> **WORK REQUIRED**: From first line to last, give the material again unchanged.

> **RECORDED DATA**:
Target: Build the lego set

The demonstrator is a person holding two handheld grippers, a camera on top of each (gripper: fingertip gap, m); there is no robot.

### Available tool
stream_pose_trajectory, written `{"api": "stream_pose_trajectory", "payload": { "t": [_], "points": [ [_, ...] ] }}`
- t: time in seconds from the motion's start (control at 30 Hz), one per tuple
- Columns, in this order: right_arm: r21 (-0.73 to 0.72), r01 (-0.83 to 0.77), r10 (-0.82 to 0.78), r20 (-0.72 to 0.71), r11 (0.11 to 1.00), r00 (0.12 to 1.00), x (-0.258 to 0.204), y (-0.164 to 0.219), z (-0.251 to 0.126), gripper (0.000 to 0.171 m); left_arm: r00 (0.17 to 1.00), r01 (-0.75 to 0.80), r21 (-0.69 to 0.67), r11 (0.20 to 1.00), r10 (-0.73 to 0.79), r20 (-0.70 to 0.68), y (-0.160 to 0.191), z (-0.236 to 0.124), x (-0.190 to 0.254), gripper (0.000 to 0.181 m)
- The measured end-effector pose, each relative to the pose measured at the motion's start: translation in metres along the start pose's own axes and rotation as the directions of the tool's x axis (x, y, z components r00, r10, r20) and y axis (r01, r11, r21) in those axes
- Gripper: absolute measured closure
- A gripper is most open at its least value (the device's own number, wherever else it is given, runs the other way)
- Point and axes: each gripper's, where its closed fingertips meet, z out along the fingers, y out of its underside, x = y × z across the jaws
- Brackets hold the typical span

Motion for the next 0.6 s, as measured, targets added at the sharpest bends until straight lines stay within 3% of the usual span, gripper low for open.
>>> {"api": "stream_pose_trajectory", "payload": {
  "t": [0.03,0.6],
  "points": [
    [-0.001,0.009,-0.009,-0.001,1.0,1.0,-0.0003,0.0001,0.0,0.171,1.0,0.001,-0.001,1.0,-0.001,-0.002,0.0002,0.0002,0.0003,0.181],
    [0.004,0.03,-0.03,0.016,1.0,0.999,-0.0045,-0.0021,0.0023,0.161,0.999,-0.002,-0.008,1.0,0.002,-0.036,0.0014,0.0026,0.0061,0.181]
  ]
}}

> **ANSWER TO THIS TASK**:
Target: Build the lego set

The demonstrator is a person holding two handheld grippers, a camera on top of each (gripper: fingertip gap, m); there is no robot.

### Available tool
stream_pose_trajectory, written `{"api": "stream_pose_trajectory", "payload": { "t": [_], "points": [ [_, ...] ] }}`
- t: time in seconds from the motion's start (control at 30 Hz), one per tuple
- Columns, in this order: right_arm: r21 (-0.73 to 0.72), r01 (-0.83 to 0.77), r10 (-0.82 to 0.78), r20 (-0.72 to 0.71), r11 (0.11 to 1.00), r00 (0.12 to 1.00), x (-0.258 to 0.204), y (-0.164 to 0.219), z (-0.251 to 0.126), gripper (0.000 to 0.171 m); left_arm: r00 (0.17 to 1.00), r01 (-0.75 to 0.80), r21 (-0.69 to 0.67), r11 (0.20 to 1.00), r10 (-0.73 to 0.79), r20 (-0.70 to 0.68), y (-0.160 to 0.191), z (-0.236 to 0.124), x (-0.190 to 0.254), gripper (0.000 to 0.181 m)
- The measured end-effector pose, each relative to the pose measured at the motion's start: translation in metres along the start pose's own axes and rotation as the directions of the tool's x axis (x, y, z components r00, r10, r20) and y axis (r01, r11, r21) in those axes
- Gripper: absolute measured closure
- A gripper is most open at its least value (the device's own number, wherever else it is given, runs the other way)
- Point and axes: each gripper's, where its closed fingertips meet, z out along the fingers, y out of its underside, x = y × z across the jaws
- Brackets hold the typical span

Motion for the next 0.6 s, as measured, targets added at the sharpest bends until straight lines stay within 3% of the usual span, gripper low for open.
>>> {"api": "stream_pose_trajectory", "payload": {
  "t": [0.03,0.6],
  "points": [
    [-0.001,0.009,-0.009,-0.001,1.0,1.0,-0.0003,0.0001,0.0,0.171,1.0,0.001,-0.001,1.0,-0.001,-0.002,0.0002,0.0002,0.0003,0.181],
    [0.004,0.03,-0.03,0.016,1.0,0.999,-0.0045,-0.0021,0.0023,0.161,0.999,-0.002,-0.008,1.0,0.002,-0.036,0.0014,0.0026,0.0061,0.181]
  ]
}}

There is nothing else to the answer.